### Assignment
Below are lines of data; restate word for word those running from the line containing "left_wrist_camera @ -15" to the line containing "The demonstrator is", inclusive, and no others.

====

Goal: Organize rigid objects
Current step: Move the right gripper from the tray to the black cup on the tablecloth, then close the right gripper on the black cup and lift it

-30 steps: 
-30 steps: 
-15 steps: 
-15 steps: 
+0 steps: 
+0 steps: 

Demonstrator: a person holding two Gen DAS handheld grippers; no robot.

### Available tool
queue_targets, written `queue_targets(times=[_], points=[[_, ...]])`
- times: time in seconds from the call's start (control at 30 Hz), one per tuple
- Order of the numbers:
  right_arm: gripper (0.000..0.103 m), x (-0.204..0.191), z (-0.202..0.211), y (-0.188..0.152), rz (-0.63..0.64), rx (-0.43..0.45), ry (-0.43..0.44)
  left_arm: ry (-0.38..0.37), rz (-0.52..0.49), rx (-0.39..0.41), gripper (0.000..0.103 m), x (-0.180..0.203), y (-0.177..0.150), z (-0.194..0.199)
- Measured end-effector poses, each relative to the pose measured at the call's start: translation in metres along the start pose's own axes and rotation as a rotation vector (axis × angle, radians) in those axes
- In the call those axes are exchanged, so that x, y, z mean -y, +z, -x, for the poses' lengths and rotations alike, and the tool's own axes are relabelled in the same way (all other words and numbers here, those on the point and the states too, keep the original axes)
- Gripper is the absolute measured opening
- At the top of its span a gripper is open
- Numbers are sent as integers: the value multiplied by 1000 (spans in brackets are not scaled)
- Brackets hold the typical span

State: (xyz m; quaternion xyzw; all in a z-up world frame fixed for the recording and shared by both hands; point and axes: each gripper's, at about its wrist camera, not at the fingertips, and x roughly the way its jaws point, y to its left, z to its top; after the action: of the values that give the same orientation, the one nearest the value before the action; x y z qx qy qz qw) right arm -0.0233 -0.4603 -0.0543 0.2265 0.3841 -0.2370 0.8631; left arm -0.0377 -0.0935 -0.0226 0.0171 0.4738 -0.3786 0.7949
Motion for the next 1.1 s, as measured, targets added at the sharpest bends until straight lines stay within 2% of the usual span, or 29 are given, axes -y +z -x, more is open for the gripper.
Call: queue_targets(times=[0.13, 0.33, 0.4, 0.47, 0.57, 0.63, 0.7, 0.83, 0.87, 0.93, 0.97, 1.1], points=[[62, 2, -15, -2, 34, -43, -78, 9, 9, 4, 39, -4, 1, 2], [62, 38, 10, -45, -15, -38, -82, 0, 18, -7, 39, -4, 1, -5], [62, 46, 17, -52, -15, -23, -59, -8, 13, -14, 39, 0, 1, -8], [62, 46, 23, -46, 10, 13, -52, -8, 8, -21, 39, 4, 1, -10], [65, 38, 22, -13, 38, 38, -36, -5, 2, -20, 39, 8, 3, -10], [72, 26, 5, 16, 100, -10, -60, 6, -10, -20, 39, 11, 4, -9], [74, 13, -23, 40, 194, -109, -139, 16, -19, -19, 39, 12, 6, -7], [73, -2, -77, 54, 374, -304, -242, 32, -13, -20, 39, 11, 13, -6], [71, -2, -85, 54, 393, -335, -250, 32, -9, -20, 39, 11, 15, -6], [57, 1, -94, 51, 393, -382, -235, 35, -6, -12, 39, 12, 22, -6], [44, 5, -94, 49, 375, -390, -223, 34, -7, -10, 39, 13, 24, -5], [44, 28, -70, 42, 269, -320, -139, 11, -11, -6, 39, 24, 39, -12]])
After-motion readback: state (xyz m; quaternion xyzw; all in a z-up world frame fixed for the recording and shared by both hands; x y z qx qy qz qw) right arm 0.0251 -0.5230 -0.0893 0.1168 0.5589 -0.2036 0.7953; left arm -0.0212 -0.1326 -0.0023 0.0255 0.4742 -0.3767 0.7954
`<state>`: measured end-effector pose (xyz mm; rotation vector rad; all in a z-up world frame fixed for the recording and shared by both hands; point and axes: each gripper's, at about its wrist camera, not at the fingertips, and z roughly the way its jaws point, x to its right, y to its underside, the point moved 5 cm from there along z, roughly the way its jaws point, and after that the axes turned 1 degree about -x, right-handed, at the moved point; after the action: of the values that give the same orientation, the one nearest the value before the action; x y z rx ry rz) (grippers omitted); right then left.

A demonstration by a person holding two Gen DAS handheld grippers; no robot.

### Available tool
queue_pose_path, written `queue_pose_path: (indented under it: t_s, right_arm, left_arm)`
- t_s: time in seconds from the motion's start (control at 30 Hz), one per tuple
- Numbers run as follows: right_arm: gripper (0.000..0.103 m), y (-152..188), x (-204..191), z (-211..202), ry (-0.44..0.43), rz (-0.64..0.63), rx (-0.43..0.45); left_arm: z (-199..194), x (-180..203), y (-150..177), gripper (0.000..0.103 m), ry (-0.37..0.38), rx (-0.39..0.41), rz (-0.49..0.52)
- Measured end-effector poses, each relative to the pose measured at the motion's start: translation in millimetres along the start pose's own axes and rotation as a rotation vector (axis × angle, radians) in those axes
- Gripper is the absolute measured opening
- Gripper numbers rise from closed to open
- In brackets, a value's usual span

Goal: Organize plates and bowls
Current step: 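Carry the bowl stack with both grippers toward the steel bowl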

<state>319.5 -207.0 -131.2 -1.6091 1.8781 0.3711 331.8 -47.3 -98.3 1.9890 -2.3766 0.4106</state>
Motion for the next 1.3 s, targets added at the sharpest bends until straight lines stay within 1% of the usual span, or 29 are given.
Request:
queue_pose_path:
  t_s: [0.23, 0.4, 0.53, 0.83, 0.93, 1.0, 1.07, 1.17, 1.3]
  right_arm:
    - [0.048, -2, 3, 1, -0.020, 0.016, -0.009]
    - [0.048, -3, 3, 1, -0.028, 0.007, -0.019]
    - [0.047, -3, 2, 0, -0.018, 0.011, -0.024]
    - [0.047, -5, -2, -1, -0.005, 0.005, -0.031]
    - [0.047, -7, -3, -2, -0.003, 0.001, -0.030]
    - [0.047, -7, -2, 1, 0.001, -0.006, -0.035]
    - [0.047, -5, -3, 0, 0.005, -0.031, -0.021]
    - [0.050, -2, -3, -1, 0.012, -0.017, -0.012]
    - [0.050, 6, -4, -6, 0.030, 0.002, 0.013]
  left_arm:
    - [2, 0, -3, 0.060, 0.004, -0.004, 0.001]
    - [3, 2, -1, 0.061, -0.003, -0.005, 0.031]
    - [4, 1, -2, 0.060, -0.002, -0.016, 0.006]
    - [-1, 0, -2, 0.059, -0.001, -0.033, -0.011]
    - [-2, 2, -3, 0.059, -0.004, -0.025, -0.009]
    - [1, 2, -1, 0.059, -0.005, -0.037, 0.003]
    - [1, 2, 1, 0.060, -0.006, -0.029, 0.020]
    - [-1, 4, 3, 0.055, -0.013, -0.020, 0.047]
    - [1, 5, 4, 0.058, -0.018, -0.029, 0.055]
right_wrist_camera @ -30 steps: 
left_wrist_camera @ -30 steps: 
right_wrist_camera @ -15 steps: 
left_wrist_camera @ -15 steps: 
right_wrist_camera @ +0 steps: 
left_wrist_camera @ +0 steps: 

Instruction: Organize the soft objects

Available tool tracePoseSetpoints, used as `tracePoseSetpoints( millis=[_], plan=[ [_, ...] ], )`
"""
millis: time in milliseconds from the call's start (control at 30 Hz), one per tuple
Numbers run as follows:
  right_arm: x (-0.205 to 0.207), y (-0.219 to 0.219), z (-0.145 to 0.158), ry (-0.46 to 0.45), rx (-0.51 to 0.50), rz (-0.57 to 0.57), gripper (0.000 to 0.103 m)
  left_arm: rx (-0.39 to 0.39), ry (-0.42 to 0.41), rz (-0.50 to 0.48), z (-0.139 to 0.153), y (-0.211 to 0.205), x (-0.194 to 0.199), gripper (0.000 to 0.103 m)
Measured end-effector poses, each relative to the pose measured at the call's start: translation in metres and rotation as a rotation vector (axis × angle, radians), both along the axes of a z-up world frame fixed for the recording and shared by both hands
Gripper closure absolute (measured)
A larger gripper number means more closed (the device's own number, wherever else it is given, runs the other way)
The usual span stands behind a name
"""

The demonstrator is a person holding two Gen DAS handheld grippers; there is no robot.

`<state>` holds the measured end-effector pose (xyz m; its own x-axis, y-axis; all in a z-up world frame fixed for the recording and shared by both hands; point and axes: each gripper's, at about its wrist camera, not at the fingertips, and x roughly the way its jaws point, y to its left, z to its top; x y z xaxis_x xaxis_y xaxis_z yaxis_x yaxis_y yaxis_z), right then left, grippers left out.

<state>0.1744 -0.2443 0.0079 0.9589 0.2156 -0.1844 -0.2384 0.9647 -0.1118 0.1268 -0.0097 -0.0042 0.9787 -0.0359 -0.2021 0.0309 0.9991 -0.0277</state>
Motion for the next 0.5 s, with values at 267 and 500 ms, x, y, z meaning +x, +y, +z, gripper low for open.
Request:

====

### Task solution
left_wrist_camera @ -15 steps: 
right_wrist_camera @ +0 steps: 
left_wrist_camera @ +0 steps: 

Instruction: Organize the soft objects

Available tool tracePoseSetpoints, used as `tracePoseSetpoints( millis=[_], plan=[ [_, ...] ], )`
"""
millis: time in milliseconds from the call's start (control at 30 Hz), one per tuple
Numbers run as follows:
  right_arm: x (-0.205 to 0.207), y (-0.219 to 0.219), z (-0.145 to 0.158), ry (-0.46 to 0.45), rx (-0.51 to 0.50), rz (-0.57 to 0.57), gripper (0.000 to 0.103 m)
  left_arm: rx (-0.39 to 0.39), ry (-0.42 to 0.41), rz (-0.50 to 0.48), z (-0.139 to 0.153), y (-0.211 to 0.205), x (-0.194 to 0.199), gripper (0.000 to 0.103 m)
Measured end-effector poses, each relative to the pose measured at the call's start: translation in metres and rotation as a rotation vector (axis × angle, radians), both along the axes of a z-up world frame fixed for the recording and shared by both hands
Gripper closure absolute (measured)
A larger gripper number means more closed (the device's own number, wherever else it is given, runs the other way)
The usual span stands behind a name
"""

The demonstrator is a person holding two Gen DAS handheld grippers; there is no robot.

With the answer given, the exercise is closed.